Precisely timed and sequential activity patterns are commonplace throughout the nervous system and thought to play important roles in neural processing. The generation of such precise sequences of spikes has been conjectured to rely on the existence of so-called synfire chains. Synfire chains are effectively feed-forward structures composed of multiple layers in which the activity flows from the input, sequentially through the layers, with each repetition of the input producing the same precise firing pattern [1]. Accumulating electrophysiological evidence in vitro and in vivo[2, 3] suggests that the observed sequential patterns are generated by chain like structures. The possible importance of such structures has led many to ask by what neuronal, synaptic and network mechanisms synfire chains develop?

It is by now well established (e.g. [4]) that synfire chains can be grown using conventional (anti-symmetric) spike-timing-dependent plasticity (STDP) rules in which apparently causal firing patterns lead to the potentiation of the corresponding synapse whereas apparently anti-causal firing patterns lead to its depression. In all these studies, however, the STDP rule was complemented by additional topological constraints that served to limit the number of synaptic partners a neuron can have.

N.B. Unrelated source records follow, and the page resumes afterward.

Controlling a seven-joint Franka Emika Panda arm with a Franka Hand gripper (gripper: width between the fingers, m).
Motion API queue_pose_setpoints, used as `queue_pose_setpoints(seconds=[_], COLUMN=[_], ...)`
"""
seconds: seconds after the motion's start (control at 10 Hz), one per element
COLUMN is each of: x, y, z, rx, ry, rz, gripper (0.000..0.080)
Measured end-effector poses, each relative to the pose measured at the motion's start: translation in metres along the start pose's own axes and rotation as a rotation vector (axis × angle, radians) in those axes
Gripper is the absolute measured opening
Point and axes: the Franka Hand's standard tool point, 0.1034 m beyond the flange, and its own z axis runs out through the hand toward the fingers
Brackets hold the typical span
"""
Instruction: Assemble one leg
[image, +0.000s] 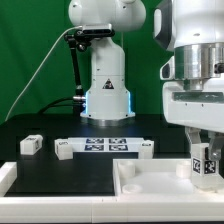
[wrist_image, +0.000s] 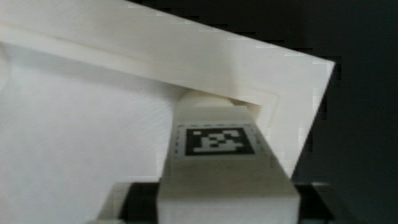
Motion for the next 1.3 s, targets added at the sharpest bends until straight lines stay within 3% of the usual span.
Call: queue_pose_setpoints(seconds=[0.1,0.2,0.4,0.5,0.9,1.3], x=[-0.0008,-0.0012,0.0015,0.0013,0.0058,0.0029], y=[-0.0002,-0.0004,-0.0012,-0.0015,-0.0042,-0.0031], z=[0.0,-0.0001,-0.0004,-0.0007,-0.0019,0.0], rx=[0.002,0.002,0.007,0.005,-0.002,-0.03], ry=[-0.005,-0.005,-0.005,-0.005,0.0,0.022], rz=[0.029,-0.003,-0.103,-0.154,-0.788,-1.233], gripper=[0.0367,0.0367,0.062,0.062,0.0649,0.0649])
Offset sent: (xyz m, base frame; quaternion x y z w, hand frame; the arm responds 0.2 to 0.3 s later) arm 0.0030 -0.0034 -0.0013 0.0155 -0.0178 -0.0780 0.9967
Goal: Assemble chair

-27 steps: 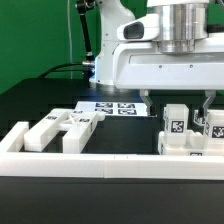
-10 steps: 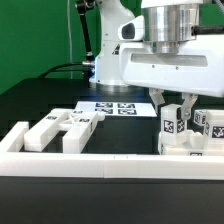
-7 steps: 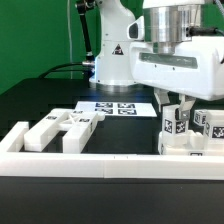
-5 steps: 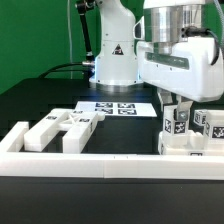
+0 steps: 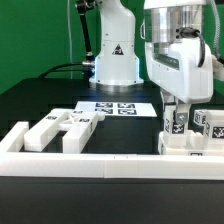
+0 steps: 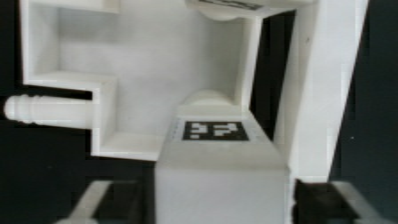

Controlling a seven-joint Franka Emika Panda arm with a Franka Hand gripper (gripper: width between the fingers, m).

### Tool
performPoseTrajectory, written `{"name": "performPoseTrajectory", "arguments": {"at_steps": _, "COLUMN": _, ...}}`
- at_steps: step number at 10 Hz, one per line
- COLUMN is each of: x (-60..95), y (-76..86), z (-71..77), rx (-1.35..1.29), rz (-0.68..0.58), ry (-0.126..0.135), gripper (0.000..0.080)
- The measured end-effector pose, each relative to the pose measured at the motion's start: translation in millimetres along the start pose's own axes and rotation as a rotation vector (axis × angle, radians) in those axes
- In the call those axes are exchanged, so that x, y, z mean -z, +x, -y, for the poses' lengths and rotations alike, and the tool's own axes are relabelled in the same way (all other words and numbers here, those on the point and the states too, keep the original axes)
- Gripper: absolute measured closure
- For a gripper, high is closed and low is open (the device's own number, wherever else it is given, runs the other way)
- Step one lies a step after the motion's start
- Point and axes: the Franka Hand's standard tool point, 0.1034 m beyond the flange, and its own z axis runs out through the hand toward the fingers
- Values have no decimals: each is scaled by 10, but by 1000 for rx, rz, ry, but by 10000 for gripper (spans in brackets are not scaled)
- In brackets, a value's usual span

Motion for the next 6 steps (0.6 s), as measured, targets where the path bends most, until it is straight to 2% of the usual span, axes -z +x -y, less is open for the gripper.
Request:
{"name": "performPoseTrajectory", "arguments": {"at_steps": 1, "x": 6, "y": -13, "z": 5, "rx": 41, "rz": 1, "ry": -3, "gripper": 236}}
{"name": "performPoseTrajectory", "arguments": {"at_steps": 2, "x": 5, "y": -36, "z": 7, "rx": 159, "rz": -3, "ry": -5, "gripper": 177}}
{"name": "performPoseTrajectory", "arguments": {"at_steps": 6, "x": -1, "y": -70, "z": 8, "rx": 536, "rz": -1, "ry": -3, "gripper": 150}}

Here, we show that by incorporating a different class of STDP rules, it is possible to grow synfire chains in the absence of any topological constraints. Specifically, we describe a class of triphasic STDP rules that can give rise to the growth of stable chains. The emerging chains are characterized by a range of layer widths and chain lengths, whose layer-profile can be modulated by the learning rate and where this profile appears to scale nicely with network size. Using computational modeling and a coarse grained random-walk formulation, we demonstrate the role of the STDP rule in growing, molding and stabilizing the chain. Finally, we show that such triphasic rules can be used to develop multiple chains within a network.